*Task prompt*. Only those lines in the data below from the line containing "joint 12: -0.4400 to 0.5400" through the line containing "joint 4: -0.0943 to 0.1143", both included, should be restated word for word.

Source records
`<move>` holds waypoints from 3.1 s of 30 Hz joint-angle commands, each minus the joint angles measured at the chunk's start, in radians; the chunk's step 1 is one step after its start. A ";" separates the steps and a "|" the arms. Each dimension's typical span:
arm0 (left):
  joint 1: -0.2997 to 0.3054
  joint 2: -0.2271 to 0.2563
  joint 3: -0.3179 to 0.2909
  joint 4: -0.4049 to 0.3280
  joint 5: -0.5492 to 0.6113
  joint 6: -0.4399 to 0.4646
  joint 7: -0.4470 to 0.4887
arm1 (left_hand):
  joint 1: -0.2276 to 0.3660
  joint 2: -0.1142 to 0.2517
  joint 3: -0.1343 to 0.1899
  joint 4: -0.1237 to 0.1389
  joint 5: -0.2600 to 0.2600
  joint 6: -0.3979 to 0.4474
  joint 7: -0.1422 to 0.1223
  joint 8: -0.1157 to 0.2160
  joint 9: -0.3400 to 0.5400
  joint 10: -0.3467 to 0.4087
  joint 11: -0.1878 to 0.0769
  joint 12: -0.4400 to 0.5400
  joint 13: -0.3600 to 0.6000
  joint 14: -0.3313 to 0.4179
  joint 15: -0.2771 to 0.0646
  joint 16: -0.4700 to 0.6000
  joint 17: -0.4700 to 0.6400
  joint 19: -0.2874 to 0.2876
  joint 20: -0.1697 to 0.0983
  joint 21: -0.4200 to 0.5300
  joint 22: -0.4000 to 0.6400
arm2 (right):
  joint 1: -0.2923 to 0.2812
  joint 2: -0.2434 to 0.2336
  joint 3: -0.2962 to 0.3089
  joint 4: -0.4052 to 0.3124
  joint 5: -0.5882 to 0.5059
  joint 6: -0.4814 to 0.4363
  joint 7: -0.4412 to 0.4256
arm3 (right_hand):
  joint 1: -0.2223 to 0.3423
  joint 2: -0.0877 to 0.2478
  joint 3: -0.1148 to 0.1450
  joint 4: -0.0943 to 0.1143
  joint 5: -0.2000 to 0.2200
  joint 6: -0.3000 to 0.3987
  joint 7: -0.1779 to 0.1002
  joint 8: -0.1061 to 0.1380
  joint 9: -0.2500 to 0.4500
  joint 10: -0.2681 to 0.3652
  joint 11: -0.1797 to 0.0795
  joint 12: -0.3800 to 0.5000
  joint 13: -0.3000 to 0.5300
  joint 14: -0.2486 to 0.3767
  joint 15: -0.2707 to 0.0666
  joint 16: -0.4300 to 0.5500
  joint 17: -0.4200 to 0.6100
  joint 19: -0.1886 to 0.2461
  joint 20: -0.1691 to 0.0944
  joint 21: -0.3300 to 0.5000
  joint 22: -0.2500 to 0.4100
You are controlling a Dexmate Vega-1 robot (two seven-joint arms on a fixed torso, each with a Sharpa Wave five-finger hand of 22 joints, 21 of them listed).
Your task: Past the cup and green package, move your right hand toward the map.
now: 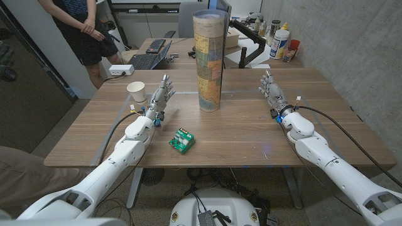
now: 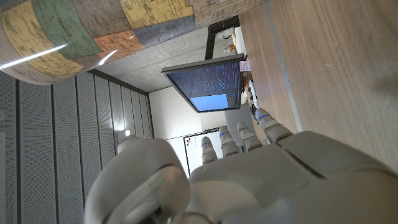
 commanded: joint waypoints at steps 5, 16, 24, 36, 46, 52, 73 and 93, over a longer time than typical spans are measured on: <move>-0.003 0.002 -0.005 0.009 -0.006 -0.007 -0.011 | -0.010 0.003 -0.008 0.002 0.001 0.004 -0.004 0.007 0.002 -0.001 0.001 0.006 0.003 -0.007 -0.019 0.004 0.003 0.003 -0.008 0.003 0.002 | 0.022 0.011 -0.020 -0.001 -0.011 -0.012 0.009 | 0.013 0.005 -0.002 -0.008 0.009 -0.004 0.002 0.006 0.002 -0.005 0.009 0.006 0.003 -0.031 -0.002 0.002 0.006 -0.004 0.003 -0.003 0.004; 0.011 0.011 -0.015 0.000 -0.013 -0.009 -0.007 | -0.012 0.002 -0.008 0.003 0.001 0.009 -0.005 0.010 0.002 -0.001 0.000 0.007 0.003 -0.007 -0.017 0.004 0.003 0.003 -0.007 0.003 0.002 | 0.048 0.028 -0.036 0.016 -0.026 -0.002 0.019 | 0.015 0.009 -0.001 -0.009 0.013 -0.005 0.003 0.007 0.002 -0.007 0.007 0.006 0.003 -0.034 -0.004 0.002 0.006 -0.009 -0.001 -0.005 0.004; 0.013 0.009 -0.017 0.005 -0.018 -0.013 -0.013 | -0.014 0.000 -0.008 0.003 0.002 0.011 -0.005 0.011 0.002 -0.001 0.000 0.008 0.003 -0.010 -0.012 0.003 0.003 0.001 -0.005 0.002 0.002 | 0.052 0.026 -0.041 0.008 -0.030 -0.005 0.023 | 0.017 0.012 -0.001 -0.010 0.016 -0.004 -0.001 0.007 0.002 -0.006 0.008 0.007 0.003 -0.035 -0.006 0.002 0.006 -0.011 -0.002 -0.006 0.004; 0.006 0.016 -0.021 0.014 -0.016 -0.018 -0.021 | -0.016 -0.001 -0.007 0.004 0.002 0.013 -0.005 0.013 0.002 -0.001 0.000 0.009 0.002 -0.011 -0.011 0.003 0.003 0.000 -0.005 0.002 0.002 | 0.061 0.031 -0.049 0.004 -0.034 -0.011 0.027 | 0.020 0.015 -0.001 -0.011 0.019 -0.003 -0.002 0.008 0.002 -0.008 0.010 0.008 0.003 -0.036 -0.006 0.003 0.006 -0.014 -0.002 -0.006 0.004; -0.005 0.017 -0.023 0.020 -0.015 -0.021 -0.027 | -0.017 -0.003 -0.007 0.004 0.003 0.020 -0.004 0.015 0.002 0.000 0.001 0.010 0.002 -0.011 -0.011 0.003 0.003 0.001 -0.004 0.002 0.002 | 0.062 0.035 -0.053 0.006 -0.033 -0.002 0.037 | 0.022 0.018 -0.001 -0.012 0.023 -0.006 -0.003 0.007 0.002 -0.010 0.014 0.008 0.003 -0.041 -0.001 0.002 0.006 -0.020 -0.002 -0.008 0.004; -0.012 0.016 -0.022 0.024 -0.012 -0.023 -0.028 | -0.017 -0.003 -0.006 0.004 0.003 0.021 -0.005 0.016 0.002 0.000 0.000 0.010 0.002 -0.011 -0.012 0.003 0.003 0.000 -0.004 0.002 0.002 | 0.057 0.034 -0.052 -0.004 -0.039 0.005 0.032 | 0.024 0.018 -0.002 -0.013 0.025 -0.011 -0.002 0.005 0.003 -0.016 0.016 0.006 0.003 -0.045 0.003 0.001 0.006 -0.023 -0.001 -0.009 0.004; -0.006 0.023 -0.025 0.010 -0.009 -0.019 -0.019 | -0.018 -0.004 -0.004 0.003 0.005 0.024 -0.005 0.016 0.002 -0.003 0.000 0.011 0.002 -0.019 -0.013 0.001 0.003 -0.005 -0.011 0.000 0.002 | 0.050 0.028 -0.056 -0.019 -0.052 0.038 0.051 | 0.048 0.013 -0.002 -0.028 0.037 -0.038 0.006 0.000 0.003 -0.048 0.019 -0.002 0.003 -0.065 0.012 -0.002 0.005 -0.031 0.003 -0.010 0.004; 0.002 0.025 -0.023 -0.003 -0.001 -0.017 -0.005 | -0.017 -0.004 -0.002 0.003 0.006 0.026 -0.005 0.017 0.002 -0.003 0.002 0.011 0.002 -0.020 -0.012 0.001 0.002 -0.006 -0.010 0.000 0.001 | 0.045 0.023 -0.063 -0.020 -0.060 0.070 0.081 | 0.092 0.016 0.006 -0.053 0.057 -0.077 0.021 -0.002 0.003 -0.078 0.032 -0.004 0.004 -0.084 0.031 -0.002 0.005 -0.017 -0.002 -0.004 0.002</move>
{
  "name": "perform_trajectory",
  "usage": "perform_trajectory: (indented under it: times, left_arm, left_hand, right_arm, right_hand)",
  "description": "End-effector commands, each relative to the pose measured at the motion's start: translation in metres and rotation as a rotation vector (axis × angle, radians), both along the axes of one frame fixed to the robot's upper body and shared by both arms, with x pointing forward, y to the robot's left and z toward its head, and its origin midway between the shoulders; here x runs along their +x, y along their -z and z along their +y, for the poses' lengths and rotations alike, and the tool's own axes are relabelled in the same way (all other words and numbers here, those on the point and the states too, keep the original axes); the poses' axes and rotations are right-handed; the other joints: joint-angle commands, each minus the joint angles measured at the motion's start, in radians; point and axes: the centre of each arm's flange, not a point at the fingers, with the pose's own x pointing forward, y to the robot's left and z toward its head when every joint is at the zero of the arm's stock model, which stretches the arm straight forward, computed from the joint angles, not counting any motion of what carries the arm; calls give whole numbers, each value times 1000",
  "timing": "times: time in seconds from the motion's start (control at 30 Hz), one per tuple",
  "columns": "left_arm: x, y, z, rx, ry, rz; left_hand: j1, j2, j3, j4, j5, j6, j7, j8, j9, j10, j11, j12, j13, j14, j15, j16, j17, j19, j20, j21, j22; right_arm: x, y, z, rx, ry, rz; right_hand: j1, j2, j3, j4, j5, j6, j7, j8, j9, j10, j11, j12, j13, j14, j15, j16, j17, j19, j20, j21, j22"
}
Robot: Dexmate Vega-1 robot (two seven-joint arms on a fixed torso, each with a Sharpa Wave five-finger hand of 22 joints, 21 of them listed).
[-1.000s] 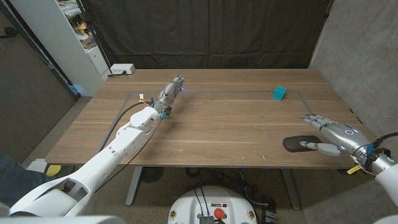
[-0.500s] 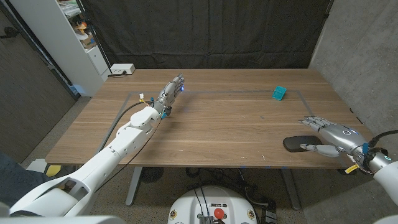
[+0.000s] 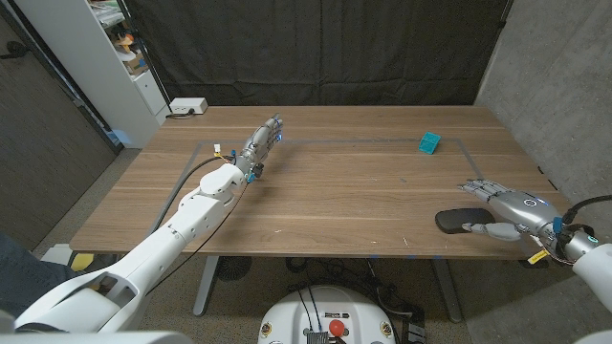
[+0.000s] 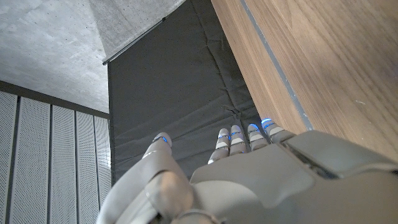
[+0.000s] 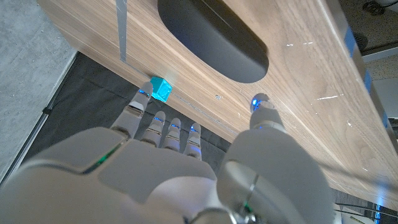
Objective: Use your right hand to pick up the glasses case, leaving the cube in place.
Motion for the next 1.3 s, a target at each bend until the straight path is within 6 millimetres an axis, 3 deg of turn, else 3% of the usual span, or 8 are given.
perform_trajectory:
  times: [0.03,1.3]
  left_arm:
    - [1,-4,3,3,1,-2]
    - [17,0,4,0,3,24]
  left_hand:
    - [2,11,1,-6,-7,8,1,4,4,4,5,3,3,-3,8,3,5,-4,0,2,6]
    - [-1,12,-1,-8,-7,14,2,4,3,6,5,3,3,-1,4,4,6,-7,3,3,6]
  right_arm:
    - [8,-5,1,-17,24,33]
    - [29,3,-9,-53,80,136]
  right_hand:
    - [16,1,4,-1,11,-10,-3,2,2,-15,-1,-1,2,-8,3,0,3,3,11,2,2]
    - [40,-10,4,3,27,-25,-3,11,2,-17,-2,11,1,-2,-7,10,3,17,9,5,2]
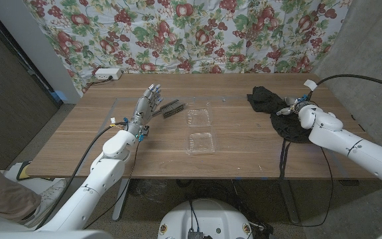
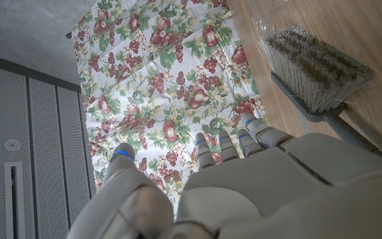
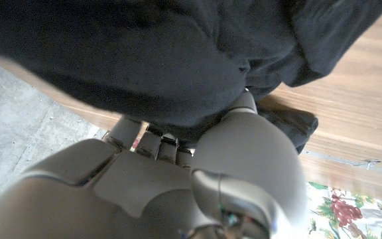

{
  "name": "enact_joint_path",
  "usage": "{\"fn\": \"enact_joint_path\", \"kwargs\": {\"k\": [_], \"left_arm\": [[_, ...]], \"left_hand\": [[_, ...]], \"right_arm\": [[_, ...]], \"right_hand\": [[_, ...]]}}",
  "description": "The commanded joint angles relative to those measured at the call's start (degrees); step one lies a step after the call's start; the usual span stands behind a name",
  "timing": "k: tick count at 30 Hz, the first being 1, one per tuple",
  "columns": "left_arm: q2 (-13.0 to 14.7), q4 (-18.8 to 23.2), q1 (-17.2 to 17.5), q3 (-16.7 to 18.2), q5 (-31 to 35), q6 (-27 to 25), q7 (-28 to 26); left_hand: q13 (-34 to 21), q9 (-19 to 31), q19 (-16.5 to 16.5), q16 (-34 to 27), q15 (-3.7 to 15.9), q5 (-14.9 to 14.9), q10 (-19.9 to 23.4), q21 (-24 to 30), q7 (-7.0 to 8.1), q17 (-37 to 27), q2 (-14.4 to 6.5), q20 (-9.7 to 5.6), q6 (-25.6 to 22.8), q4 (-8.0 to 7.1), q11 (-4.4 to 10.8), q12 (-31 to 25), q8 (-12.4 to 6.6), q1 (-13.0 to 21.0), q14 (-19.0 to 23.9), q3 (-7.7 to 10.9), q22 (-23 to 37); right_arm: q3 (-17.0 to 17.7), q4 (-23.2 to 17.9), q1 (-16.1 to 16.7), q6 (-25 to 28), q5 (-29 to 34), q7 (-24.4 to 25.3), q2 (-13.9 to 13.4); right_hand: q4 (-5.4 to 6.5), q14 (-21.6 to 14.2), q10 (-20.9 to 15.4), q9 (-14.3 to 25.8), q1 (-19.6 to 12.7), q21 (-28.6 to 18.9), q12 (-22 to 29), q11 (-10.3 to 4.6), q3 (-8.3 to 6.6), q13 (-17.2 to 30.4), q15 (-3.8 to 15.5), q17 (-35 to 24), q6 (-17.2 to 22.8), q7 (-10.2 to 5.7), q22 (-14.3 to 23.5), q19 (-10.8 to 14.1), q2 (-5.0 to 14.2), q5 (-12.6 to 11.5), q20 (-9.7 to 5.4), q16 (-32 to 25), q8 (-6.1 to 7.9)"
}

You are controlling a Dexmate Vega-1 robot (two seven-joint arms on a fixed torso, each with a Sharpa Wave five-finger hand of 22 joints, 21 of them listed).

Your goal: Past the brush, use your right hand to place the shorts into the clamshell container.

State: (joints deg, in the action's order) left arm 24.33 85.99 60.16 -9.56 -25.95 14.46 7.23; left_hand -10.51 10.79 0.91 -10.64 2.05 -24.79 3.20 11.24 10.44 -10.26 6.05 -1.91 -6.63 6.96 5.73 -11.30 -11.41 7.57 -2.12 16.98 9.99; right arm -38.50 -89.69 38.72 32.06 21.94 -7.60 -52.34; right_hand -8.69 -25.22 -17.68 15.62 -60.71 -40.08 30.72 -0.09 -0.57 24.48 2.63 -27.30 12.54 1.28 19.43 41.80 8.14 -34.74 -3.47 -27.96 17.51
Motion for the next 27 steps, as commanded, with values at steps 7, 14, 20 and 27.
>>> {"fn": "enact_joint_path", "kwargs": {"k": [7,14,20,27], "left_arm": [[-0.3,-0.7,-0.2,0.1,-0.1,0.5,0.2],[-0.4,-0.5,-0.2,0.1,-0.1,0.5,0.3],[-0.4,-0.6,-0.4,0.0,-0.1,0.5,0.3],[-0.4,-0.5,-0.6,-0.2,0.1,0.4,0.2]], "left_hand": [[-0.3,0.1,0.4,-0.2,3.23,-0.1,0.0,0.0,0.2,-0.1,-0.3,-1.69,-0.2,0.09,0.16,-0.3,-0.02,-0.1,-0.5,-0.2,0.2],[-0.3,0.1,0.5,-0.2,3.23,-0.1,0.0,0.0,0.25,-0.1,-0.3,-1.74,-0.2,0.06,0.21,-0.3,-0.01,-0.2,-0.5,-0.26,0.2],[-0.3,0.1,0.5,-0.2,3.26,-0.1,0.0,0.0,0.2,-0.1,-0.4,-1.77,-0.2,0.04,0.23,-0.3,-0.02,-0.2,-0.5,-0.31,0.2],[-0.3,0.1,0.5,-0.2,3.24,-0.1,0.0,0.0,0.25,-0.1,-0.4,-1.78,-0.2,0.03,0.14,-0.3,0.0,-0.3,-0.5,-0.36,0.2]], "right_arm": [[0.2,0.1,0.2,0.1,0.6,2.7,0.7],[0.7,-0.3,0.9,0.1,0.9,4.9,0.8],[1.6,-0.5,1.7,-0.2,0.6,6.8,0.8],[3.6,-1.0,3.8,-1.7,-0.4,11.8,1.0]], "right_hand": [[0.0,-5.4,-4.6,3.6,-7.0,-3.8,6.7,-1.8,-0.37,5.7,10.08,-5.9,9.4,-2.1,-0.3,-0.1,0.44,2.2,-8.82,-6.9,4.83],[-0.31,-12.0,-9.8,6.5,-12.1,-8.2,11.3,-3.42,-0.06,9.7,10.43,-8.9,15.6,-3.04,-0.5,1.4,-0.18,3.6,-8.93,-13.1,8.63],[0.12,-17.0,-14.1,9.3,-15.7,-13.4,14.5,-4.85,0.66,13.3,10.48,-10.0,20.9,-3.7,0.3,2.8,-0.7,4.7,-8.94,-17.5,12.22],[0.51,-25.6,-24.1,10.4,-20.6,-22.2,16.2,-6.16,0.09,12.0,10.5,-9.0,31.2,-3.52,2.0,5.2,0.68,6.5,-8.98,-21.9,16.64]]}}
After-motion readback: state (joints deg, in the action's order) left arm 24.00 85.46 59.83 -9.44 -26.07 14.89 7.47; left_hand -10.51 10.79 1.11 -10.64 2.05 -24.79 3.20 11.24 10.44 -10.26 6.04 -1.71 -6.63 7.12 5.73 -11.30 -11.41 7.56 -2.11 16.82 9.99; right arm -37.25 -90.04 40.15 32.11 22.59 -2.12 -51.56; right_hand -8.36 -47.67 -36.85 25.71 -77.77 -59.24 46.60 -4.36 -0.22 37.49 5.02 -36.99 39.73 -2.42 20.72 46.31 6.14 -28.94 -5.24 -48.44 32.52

*Output for this task*.
  joint 12: -0.4400 to 0.5400
  joint 13: -0.3600 to 0.6000
  joint 14: -0.3313 to 0.4179
  joint 15: -0.2771 to 0.0646
  joint 16: -0.4700 to 0.6000
  joint 17: -0.4700 to 0.6400
  joint 19: -0.2874 to 0.2876
  joint 20: -0.1697 to 0.0983
  joint 21: -0.4200 to 0.5300
  joint 22: -0.4000 to 0.6400
arm2 (right):
  joint 1: -0.2923 to 0.2812
  joint 2: -0.2434 to 0.2336
  joint 3: -0.2962 to 0.3089
  joint 4: -0.4052 to 0.3124
  joint 5: -0.5882 to 0.5059
  joint 6: -0.4814 to 0.4363
  joint 7: -0.4412 to 0.4256
arm3 (right_hand):
  joint 1: -0.2223 to 0.3423
  joint 2: -0.0877 to 0.2478
  joint 3: -0.1148 to 0.1450
  joint 4: -0.0943 to 0.1143

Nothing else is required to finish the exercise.